For the past week or so, I’ve been struggling through eighty-something pages in my Wilderness First Responder book. On the first weekend in February I’m signed up for a recertification WFR class, and not having (luckily) had a chance to exercise my WFR skills, I am distinctly worried about how much (or rather how little) I remember.
The WFR book is heavy reading material. Almost every chapter begins with a version of: “Few traumatic injuries offer Wilderness First Responders as great an opportunity to watch a patient die….” This is true, apparently, for chest injuries, abdominal injuries, head injuries, cardiac emergencies, and the list goes on and on. I’ve been plodding through the book, making my way from fibula to tibia, trying to distinguish between ligaments and tendons and to remember how many breaths for how many chest compressions. Mostly, I’ve been trying to lower my own heart rate and blood pressure, which have become dangerously alarming from thinking about all these stressful conditions that could transpire in the wild.

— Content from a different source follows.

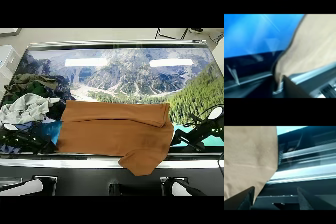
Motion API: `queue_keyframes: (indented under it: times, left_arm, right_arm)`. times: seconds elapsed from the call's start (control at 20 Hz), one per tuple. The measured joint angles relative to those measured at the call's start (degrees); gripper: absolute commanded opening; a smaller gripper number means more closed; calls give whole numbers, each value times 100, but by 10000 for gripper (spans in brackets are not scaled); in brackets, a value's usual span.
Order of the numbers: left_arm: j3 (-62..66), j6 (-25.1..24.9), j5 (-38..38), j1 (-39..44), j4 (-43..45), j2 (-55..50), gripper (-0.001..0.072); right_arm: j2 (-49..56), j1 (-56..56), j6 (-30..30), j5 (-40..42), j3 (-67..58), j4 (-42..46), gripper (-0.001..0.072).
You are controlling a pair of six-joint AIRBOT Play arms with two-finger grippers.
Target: Fold the clothes and pants, and hang the long-sleeved shirts on hangers.
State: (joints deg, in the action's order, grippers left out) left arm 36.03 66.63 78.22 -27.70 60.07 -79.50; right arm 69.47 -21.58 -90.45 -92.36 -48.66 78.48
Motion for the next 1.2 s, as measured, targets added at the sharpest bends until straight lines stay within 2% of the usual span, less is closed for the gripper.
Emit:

Thinking that I might be responsible to assess someone’s condition, make decisions about treatment, and carry out that treatment cause an overwhelming panic — not the most desirable trait of a WFR, I’m sure. I know a calm and competent WFR would be capable of dealing with many injuries in the wild. The question which I am longing to ask is, with only this training, and without any experience, would I?

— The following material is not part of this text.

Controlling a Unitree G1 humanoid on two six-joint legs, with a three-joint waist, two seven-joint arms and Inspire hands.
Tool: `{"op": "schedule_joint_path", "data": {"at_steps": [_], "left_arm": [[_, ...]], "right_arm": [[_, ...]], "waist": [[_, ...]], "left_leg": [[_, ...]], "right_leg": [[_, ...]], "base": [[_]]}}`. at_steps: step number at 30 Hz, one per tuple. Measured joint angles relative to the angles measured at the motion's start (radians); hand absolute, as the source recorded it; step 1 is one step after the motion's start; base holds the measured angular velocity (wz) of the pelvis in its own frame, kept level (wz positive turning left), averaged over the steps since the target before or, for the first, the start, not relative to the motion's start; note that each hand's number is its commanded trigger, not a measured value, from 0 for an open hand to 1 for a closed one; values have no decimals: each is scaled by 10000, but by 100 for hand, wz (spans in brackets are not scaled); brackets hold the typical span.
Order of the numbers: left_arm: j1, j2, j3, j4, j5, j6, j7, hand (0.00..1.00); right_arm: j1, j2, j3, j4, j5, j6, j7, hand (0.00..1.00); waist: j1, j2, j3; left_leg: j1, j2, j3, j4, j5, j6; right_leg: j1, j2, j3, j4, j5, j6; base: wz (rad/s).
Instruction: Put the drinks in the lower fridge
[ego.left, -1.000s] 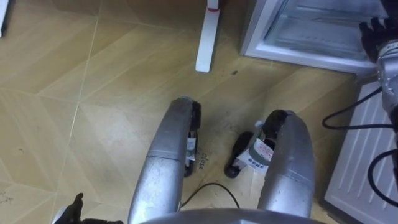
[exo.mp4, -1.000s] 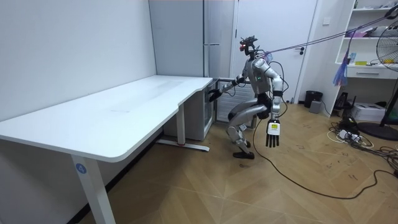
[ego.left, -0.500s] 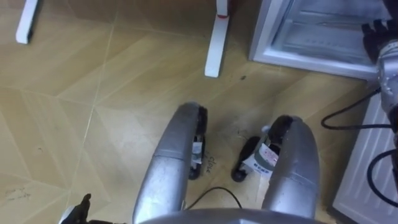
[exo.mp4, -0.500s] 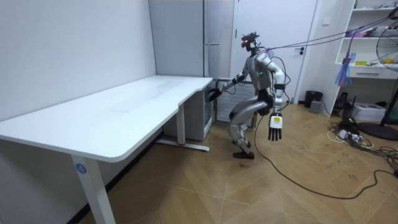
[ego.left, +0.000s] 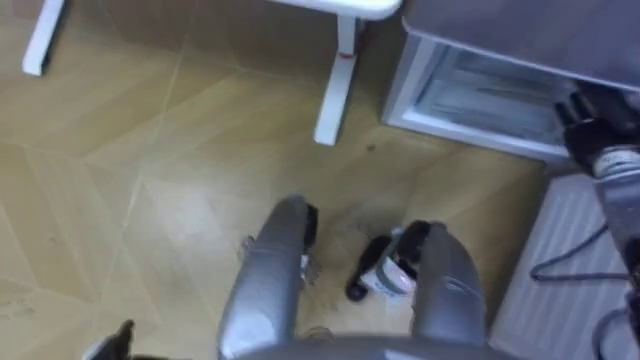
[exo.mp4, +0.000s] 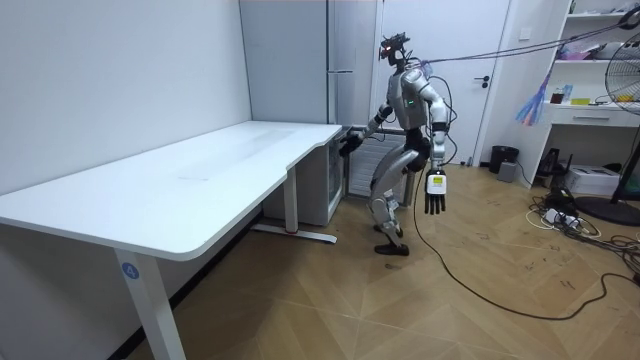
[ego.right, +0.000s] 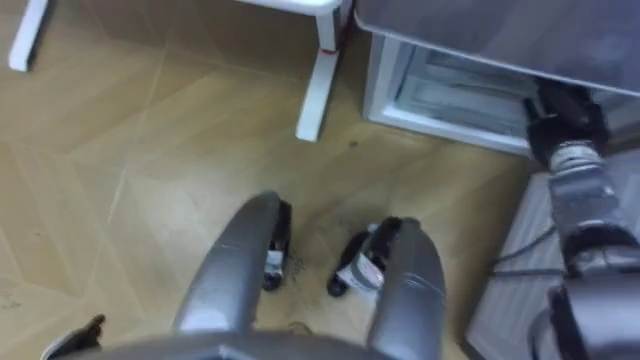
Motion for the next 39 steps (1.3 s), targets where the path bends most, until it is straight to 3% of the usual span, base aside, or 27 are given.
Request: {"op": "schedule_joint_path", "data": {"at_steps": [3, 6, 10, 11, 14, 15, 20, 26, 31, 36, 39], "left_arm": [[-930, -391, 259, 973, 11, -4, 133, 0], [-1104, -788, 620, 1001, 4, -191, 358, 0], [-1407, -1310, 643, 1279, 70, -340, 614, 0], [-1442, -1433, 664, 1272, 190, -398, 635, 0], [-1479, -1749, 926, 1229, 307, -510, 767, 0], [-1469, -1801, 921, 1256, 298, -598, 775, 0], [-1489, -1956, 998, 1423, 300, -1093, 765, 0], [-1465, -2220, 1069, 1669, 458, -1088, 675, 0], [-1464, -2437, 1459, 1648, 1066, -1058, 586, 0], [-1471, -2619, 1864, 1673, 1911, -800, 558, 0], [-1481, -2618, 2018, 1722, 2282, -770, 598, 0]], "right_arm": [[877, 621, -29, 599, -612, 152, 631, 0], [1569, 1247, -37, 886, -1212, 211, 984, 0], [2296, 1722, -6, 1775, -2408, 265, 1299, 0], [2503, 1835, -5, 1901, -2853, 309, 1329, 0], [2934, 2055, 24, 1942, -4066, 314, 1315, 0], [3087, 2132, 189, 1971, -4494, 285, 1297, 0], [3488, 2196, 461, 1877, -5995, 173, 1200, 0], [3800, 2473, 358, 1835, -6818, 174, 1071, 0], [4002, 2611, 244, 1887, -7855, 206, 1053, 0], [4015, 2846, -289, 1932, -9078, 306, 706, 0], [3937, 2955, -421, 1939, -9570, 307, 514, 0]], "waist": [[-72, 60, -85], [-300, 157, -182], [-576, 165, -215], [-583, 132, -279], [-724, -3, -240], [-853, -48, -207], [-921, -175, -271], [-1102, -141, -285], [-1115, -65, -326], [-1197, -122, -392], [-1333, -190, -370]], "left_leg": [[969, -12, 155, -1111, 267, 147], [1802, -70, 140, -1982, 457, 230], [2989, -230, 174, -3006, 651, 354], [3278, -275, 185, -3321, 744, 380], [4165, -265, 327, -4036, 859, 420], [4538, -264, 329, -4347, 908, 416], [6041, -219, 493, -5980, 1417, 421], [7446, -224, 625, -7546, 1883, 449], [8278, -221, 555, -8196, 2019, 462], [9003, -241, 444, -8726, 2072, 483], [9276, -247, 160, -8889, 2078, 485]], "right_leg": [[910, 142, 3, -1113, 358, 246], [1766, 231, -112, -2043, 630, 407], [2861, 262, -101, -2946, 803, 681], [3131, 264, -106, -3213, 851, 753], [3902, 362, -42, -3842, 985, 879], [4290, 424, -44, -4163, 1025, 927], [5654, 761, -3, -5803, 1604, 1071], [6994, 1132, 13, -7327, 2169, 1252], [7849, 1363, 371, -8203, 2450, 1361], [8590, 1516, 640, -8888, 2587, 1435], [8863, 1593, 937, -9057, 2612, 1434]], "base": [[-4], [-1], [6], [4], [-5], [0], [-8], [-3], [-4], [-3], [5]]}}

The WFR course I took two years ago was possibly the hardest thing I have ever done in my life. Eight days of eight hours intense study and two of twelve, including a day test scenario in which I played a woman with a penumothorax (apparently I had fallen from a hot air balloon with the other victims and gotten my lung punctured by a broken clavicle), and a night test scenario in which two of my group members suddenly collapsed, one with a broken leg and one with seizures. Venturing into the world of wilderness medicine was exciting and amazing, frightening and unbelievable. But the class just attempted to simulate the pressure of real-life scenarios. What would happen when it was real life? When there was no instructor nearby?

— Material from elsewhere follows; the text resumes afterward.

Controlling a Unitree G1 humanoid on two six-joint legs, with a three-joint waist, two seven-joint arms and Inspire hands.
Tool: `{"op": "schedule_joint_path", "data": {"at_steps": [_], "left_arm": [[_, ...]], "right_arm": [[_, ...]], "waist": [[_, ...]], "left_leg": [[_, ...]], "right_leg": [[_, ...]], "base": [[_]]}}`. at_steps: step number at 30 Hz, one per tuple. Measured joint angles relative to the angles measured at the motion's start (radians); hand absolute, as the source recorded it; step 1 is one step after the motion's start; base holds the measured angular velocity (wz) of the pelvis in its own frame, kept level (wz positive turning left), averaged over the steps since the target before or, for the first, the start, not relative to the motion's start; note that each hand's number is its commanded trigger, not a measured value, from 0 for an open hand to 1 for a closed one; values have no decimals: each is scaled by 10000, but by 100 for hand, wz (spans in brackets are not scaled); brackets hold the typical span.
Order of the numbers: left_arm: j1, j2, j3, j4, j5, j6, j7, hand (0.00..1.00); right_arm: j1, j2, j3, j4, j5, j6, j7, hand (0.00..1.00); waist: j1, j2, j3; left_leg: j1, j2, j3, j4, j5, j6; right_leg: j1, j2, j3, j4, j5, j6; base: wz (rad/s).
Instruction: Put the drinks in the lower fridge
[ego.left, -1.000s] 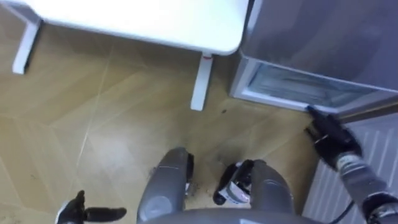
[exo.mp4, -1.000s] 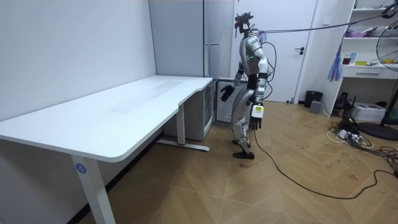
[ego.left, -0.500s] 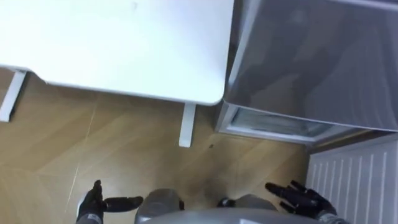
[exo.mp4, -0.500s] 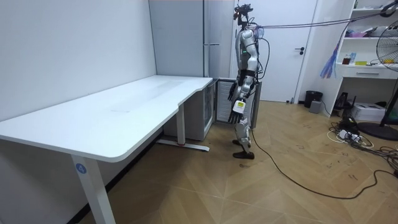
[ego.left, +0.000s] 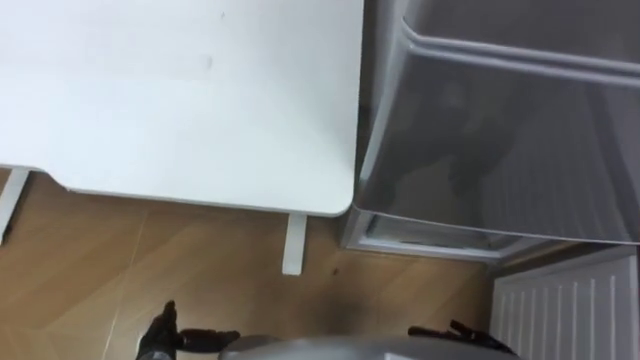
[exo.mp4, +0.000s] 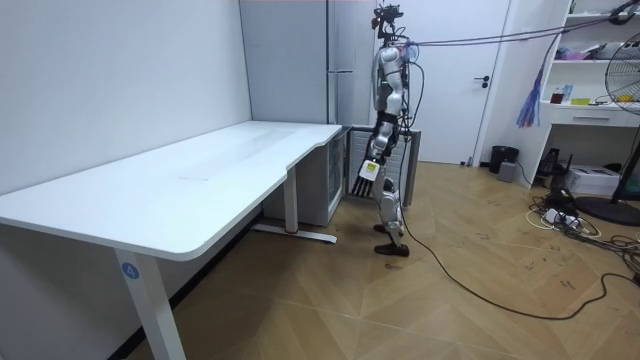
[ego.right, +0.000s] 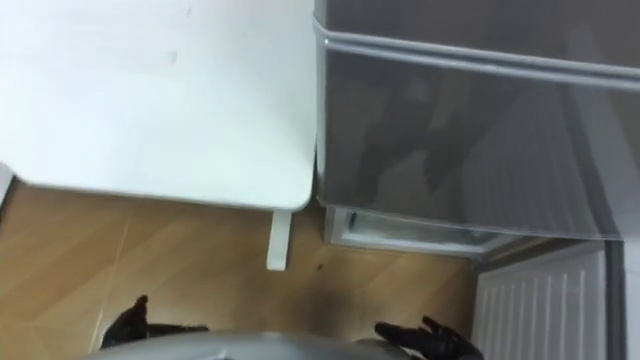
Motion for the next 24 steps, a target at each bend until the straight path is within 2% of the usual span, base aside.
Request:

So I am not sure what to think. Am I, perhaps, unqualified to become a WFR due to my fearful lack of confidence? Or perhaps, when push comes to shove, my memory, my training as a WFR will come to the front and produce a calm that comes from knowing that I can help? Am I, as usual, just too hard on myself?
Whatever the truth, I know two things for sure: I am going to take that recertification class because I want to be ready, but I’m also hoping very much to encounter always only healthy people in the wild. I manifest health and happiness to every hiker within a hundred miles of me. Be safe. Stay hydrated. Stretch. Be well.